PS: The picke file in the drive link contains a dictionary with 'Graphs' key containing the graphs, and 'Rewards' Key containing the corresponding rewards

W-OK-E commented 5 months ago

Alright, I was able to resolve the kernel crashing error by going to tools->command palette->Use Fallback Runtime as it seems that Colab has gone through some updates, but still can't resolve the null value error

bengioe commented 5 months ago

You're right, colab updated their torch version which broke the torch_geometric pip install command. I updated it, should now be !pip install torch_geometric torch_sparse torch_scatter rdkit gitpython omegaconf wandb --find-links https://data.pyg.org/whl/torch-2.3.0+cu121.html.

bengioe commented 5 months ago

I can't really help with the specific files you're sharing, but maybe one thing to make sure of is that your reward is always strictly positive so that the log-reward is not NaN (or inf). Otherwise, when does it NaN? After a single gradient step, or many? Does the learning rate slow this down?

W-OK-E commented 5 months ago

Thank you for the torch-geometric clarification.
And on the null values, yes, I am making sure that the reward values are all positive, and the training steps all look something like this: image

So it outright starts with null values. Initially, I remember getting real values for the first two epochs or so after which it shoots off to inf or Nan, but now it's just null everywhere.

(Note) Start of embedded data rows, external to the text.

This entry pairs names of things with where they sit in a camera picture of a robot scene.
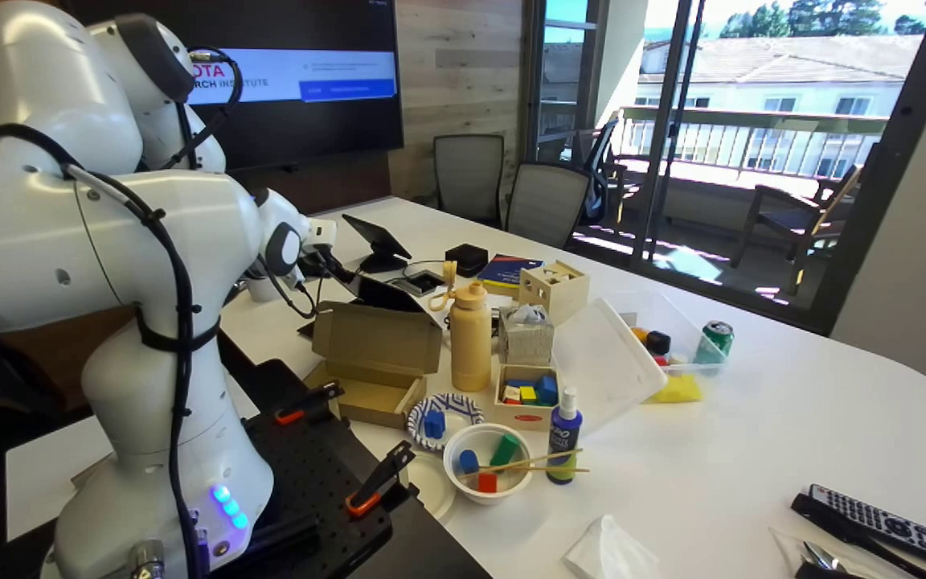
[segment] patio chair
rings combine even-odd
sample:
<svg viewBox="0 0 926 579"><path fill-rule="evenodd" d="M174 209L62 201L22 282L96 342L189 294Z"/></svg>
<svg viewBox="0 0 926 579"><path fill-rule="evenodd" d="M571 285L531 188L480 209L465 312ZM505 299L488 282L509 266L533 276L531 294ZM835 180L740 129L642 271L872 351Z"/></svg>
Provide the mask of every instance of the patio chair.
<svg viewBox="0 0 926 579"><path fill-rule="evenodd" d="M437 135L434 177L444 211L500 227L505 138L500 135Z"/></svg>
<svg viewBox="0 0 926 579"><path fill-rule="evenodd" d="M730 266L743 265L753 232L765 227L787 245L789 276L785 294L794 295L802 280L805 257L835 245L835 234L843 232L858 193L858 171L860 167L846 171L843 180L816 180L816 193L809 201L775 188L755 188Z"/></svg>
<svg viewBox="0 0 926 579"><path fill-rule="evenodd" d="M553 249L569 245L589 193L589 177L556 163L521 163L505 227Z"/></svg>

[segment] remote control
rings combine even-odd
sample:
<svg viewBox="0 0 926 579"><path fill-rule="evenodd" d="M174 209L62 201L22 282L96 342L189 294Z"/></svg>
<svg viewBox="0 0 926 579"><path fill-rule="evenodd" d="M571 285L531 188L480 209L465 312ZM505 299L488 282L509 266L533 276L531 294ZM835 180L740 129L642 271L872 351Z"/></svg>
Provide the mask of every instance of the remote control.
<svg viewBox="0 0 926 579"><path fill-rule="evenodd" d="M809 521L818 524L825 517L825 508L843 516L851 528L872 533L873 542L883 542L886 546L903 546L907 553L926 557L926 528L914 524L900 516L882 513L873 505L866 505L858 500L847 500L843 492L833 492L825 485L809 485L801 492L789 508Z"/></svg>

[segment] balcony
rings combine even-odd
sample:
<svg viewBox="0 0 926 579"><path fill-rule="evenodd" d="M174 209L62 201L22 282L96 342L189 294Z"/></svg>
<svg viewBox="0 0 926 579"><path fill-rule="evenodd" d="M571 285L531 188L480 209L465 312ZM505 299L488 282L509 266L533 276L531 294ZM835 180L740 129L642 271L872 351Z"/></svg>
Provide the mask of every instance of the balcony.
<svg viewBox="0 0 926 579"><path fill-rule="evenodd" d="M657 111L620 111L615 149L632 180L650 167L653 124ZM883 120L860 115L683 111L653 265L780 305L809 305L825 260L805 265L798 295L780 294L789 266L768 234L753 234L745 260L730 266L753 191L768 184L809 197L816 180L833 180L851 163L866 163L882 133ZM606 203L605 223L574 232L574 249L622 265L632 254L632 223L632 211L616 223L615 203Z"/></svg>

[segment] television
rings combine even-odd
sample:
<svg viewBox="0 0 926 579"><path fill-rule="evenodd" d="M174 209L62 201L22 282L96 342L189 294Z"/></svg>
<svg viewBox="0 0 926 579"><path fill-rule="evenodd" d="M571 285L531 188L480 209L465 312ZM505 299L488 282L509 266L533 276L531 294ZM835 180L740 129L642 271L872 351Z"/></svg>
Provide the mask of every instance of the television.
<svg viewBox="0 0 926 579"><path fill-rule="evenodd" d="M79 24L147 12L187 49L222 49L233 74L200 65L194 111L232 174L401 149L394 0L63 0Z"/></svg>

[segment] balcony railing
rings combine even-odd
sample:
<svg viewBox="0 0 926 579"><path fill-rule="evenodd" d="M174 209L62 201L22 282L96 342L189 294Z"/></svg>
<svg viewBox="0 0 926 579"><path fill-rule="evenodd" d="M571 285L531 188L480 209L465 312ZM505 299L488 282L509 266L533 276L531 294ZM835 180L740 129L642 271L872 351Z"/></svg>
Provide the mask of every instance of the balcony railing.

From your suggestion, I tried inc/dec the learning rate, but the null values remained.

W-OK-E commented 5 months ago

Alright, @bengioe I think I know why these null values are there, there seems to be some mismatch in the way I have indexed the fragments, I need to look deeper into that. Thanks a lot for your guidance, will get back to you with the improvements in the fragments. Thanks again.